● **What you have to do**
Using the material that follows, output exactly the lines from the one containing "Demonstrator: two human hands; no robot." through the one containing "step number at", with both ends kept.

Top of Data excerpt

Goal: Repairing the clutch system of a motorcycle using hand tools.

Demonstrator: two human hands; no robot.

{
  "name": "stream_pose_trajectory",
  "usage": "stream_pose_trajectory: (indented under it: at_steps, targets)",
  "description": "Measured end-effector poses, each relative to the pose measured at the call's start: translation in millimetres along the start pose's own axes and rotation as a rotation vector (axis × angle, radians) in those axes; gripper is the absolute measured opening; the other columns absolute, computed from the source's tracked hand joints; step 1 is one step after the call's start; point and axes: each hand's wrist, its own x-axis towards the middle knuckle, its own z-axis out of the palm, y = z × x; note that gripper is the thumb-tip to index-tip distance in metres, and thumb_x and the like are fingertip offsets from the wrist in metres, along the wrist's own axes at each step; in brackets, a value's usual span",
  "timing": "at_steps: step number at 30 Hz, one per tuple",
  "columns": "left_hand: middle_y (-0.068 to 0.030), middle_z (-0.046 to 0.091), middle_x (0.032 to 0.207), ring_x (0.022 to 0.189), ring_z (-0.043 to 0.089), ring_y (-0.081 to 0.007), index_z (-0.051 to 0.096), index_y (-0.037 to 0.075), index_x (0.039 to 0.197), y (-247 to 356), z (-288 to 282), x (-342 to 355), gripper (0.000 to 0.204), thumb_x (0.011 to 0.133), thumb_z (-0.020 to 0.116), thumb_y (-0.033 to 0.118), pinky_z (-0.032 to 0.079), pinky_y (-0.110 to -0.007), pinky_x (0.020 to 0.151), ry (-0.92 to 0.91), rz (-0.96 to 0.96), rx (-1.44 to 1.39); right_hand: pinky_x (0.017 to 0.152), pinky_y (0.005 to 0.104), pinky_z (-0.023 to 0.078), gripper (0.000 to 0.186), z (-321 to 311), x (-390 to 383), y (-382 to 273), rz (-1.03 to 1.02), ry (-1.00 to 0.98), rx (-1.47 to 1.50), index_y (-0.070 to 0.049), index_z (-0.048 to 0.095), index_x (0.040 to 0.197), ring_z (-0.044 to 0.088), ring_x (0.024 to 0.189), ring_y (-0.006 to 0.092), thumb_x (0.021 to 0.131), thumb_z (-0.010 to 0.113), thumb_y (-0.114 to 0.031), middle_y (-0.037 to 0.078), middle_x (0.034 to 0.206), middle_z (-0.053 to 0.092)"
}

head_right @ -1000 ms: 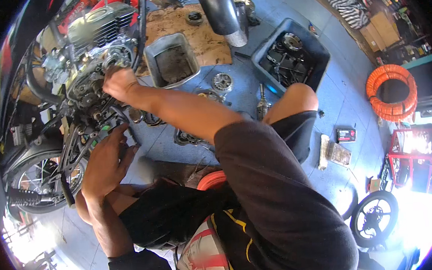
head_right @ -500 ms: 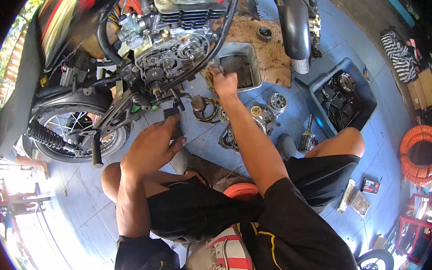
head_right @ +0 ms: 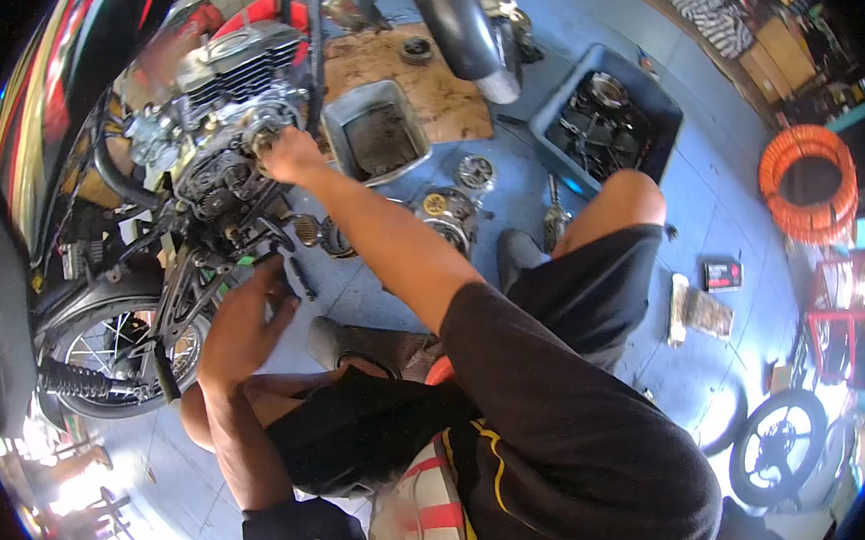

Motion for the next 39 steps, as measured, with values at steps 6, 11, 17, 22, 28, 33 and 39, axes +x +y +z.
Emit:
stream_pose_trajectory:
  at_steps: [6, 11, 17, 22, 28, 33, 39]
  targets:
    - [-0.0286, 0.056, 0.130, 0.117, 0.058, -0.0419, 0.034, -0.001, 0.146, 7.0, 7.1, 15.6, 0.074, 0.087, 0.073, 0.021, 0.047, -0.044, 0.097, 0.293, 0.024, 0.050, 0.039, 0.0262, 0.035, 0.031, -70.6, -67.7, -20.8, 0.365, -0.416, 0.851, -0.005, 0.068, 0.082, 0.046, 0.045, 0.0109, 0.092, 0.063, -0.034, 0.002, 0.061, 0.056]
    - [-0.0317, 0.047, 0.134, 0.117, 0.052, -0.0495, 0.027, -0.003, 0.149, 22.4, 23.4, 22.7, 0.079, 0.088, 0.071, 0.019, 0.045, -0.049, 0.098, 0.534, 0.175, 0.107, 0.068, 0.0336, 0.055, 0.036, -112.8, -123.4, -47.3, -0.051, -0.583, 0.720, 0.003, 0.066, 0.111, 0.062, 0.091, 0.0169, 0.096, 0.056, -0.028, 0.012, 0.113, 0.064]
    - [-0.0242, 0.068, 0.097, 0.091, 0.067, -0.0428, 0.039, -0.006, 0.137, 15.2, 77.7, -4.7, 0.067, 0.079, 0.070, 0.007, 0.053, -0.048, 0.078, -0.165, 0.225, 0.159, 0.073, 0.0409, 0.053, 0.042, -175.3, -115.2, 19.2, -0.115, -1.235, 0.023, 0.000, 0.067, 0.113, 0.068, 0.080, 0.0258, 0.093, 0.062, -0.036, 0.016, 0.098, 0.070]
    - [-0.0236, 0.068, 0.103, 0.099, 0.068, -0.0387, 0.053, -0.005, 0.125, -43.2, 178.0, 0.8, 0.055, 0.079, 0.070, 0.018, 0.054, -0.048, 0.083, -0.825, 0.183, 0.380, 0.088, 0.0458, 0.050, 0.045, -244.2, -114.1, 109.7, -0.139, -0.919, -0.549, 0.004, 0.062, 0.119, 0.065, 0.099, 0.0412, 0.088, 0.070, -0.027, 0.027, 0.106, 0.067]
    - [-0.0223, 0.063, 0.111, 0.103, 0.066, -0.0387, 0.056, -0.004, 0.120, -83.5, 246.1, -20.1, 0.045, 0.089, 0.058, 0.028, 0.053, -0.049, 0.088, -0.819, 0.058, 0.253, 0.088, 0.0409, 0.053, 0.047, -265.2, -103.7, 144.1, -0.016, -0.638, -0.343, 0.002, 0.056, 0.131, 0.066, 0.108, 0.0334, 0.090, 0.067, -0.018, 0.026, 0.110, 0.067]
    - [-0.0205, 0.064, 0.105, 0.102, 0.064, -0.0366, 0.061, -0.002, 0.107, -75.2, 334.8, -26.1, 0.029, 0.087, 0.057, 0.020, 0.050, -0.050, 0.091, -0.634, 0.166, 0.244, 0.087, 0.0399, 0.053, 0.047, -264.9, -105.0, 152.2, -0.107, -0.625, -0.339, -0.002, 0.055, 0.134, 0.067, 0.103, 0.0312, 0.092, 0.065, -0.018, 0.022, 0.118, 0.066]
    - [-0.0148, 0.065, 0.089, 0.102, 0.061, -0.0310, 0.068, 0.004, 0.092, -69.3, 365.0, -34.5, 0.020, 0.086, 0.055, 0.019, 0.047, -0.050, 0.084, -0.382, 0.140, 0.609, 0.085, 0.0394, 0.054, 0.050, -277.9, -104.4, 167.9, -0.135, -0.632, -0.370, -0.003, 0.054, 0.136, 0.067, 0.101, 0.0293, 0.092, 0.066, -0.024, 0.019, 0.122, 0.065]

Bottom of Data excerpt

● **Written answer**
Demonstrator: two human hands; no robot.

{
  "name": "stream_pose_trajectory",
  "usage": "stream_pose_trajectory: (indented under it: at_steps, targets)",
  "description": "Measured end-effector poses, each relative to the pose measured at the call's start: translation in millimetres along the start pose's own axes and rotation as a rotation vector (axis × angle, radians) in those axes; gripper is the absolute measured opening; the other columns absolute, computed from the source's tracked hand joints; step 1 is one step after the call's start; point and axes: each hand's wrist, its own x-axis towards the middle knuckle, its own z-axis out of the palm, y = z × x; note that gripper is the thumb-tip to index-tip distance in metres, and thumb_x and the like are fingertip offsets from the wrist in metres, along the wrist's own axes at each step; in brackets, a value's usual span",
  "timing": "at_steps: step number at 30 Hz, one per tuple",

Nothing more remains to be added to the answer.